(Saved data entries)
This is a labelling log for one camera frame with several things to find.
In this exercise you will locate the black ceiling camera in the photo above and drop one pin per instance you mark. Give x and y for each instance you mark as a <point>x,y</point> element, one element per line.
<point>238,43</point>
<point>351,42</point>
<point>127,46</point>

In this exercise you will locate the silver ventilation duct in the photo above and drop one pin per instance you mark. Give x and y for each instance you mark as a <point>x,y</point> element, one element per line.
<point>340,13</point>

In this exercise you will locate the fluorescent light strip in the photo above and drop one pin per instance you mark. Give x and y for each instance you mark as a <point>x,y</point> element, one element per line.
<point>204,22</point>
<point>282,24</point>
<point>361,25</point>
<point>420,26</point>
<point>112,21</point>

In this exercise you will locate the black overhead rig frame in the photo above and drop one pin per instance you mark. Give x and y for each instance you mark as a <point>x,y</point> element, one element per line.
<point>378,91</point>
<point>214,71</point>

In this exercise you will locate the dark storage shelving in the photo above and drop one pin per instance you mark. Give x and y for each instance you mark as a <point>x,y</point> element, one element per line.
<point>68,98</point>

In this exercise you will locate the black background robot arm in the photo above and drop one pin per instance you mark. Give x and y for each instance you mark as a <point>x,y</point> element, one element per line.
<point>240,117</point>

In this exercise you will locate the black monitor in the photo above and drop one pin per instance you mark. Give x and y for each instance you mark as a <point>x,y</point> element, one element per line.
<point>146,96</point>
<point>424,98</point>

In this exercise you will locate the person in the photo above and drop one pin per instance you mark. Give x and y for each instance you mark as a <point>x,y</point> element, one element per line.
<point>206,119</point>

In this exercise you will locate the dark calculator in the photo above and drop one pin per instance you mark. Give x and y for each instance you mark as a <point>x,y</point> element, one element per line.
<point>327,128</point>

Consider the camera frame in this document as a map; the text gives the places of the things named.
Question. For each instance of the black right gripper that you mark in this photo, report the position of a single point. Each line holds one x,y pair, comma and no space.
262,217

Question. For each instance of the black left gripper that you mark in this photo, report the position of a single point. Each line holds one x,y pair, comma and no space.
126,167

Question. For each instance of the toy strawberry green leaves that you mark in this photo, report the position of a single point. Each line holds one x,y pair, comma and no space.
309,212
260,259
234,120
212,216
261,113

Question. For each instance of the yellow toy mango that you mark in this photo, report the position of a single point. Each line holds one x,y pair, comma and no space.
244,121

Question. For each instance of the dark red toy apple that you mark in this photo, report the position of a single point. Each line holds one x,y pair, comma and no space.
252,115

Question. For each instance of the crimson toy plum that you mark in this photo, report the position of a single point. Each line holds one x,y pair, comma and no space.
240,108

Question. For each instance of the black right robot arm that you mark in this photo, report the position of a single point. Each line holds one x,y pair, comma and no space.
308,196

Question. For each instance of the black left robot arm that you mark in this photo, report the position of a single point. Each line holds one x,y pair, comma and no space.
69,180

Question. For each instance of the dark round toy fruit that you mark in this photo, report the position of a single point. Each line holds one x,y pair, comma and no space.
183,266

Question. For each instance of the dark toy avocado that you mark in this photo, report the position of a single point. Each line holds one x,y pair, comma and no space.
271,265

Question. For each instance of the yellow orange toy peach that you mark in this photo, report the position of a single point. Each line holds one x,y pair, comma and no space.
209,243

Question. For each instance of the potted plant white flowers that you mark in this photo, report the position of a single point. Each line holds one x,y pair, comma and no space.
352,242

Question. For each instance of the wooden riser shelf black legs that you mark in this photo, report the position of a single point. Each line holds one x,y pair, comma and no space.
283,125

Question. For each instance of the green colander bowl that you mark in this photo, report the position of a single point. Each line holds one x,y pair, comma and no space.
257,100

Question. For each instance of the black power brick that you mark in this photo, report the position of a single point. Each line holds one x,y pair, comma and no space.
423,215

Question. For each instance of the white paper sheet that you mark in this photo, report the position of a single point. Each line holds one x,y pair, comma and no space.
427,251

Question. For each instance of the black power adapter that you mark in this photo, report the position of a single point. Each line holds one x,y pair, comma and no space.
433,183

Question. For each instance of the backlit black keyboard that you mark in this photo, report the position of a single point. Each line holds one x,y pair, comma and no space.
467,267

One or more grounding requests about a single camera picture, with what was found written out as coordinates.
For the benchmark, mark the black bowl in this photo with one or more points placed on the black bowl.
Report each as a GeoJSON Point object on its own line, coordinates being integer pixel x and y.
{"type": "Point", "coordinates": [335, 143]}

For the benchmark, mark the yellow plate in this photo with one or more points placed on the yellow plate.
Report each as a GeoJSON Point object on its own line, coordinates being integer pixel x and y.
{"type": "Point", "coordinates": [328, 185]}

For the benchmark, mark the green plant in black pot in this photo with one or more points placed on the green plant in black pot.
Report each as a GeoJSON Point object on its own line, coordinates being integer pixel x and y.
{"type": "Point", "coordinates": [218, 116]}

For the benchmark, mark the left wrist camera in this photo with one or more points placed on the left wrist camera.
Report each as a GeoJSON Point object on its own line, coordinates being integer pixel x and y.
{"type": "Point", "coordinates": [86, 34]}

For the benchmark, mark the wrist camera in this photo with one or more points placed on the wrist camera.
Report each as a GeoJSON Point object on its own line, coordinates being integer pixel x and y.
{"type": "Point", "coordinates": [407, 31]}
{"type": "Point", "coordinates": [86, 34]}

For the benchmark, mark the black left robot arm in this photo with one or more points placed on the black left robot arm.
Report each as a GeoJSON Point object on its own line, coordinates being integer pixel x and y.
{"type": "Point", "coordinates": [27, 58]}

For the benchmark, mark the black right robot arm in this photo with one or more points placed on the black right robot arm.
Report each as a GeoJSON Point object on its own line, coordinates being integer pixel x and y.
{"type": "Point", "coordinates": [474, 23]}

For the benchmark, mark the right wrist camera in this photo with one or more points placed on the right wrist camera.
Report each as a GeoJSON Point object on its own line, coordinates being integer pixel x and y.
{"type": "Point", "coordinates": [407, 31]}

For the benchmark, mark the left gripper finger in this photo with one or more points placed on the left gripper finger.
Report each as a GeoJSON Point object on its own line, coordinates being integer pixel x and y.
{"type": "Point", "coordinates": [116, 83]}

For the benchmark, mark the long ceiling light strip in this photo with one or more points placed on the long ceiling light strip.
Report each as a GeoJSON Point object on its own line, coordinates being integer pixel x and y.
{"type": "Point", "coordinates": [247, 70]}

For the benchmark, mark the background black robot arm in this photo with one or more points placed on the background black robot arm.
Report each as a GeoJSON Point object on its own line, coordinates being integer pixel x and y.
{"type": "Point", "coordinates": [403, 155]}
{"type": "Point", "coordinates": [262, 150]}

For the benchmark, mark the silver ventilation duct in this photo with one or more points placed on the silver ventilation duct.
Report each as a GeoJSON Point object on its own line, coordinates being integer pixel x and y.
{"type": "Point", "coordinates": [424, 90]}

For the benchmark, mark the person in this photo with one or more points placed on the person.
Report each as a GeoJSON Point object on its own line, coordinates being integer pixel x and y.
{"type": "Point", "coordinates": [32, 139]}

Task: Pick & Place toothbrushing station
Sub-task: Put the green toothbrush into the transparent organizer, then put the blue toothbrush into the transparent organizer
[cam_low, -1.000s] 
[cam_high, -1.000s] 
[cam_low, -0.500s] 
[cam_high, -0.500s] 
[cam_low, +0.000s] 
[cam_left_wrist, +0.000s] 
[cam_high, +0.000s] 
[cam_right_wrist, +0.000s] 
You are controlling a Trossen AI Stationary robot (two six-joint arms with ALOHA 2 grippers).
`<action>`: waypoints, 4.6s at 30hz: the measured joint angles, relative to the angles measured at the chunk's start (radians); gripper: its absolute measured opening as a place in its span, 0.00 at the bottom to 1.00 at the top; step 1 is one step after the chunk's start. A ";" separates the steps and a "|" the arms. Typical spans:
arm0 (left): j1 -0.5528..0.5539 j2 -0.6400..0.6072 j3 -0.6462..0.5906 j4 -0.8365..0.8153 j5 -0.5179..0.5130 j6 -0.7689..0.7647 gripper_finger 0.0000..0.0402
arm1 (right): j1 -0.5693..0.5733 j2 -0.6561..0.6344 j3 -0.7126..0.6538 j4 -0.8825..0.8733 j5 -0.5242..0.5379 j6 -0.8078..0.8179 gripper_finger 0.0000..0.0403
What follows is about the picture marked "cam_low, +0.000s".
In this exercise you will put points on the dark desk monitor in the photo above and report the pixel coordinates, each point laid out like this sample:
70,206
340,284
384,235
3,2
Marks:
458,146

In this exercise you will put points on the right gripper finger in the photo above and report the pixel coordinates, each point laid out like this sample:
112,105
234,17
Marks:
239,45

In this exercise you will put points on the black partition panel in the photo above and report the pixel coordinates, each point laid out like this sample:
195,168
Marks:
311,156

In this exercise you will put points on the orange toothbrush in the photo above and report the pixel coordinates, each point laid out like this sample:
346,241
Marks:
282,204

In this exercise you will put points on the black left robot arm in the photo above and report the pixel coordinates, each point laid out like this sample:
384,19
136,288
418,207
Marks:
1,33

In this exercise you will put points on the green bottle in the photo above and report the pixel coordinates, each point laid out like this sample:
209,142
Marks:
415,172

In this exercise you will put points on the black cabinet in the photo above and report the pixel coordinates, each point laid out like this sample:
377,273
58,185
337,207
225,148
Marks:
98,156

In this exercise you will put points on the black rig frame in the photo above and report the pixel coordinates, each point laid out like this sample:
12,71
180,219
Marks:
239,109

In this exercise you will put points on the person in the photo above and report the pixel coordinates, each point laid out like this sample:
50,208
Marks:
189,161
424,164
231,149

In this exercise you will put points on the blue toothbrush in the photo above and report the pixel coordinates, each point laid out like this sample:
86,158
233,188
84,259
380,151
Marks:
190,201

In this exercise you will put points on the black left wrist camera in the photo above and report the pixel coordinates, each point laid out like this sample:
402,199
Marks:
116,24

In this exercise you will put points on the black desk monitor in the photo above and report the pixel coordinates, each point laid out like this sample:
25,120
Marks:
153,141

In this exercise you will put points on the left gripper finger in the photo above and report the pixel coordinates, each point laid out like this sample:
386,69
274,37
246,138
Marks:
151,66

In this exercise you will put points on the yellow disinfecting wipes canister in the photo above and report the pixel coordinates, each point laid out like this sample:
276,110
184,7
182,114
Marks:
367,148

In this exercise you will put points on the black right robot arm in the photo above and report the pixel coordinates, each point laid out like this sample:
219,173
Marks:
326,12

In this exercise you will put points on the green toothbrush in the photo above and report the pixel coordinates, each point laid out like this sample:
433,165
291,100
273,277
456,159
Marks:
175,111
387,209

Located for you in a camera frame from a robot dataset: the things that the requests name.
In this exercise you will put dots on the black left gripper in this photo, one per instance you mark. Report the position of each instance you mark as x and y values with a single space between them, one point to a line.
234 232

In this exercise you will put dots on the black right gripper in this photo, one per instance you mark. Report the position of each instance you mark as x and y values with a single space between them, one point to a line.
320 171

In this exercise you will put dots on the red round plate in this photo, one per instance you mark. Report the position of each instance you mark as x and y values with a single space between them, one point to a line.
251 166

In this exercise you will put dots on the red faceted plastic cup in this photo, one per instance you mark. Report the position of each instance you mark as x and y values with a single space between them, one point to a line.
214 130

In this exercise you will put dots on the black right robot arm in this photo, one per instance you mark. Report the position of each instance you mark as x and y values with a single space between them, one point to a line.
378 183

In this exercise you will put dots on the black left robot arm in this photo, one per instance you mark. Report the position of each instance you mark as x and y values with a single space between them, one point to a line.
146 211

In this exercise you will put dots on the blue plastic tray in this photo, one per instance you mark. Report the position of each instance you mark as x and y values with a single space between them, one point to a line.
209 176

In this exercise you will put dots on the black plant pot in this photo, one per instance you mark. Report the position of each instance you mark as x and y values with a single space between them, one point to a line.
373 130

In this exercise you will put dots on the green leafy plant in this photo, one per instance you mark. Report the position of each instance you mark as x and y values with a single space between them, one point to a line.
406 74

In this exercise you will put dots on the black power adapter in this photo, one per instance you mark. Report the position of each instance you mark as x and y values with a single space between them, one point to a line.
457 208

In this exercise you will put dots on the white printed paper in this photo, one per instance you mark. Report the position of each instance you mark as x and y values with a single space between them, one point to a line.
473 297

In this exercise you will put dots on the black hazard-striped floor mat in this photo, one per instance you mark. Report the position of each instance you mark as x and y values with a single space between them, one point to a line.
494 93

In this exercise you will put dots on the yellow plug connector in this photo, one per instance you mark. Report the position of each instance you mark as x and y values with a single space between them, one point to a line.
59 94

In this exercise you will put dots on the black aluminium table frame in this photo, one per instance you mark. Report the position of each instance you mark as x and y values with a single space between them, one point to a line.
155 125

**Your instructions**
Determine how many lines of the records above contain the word "joint", and report only that number.

**Answer for this exercise**
2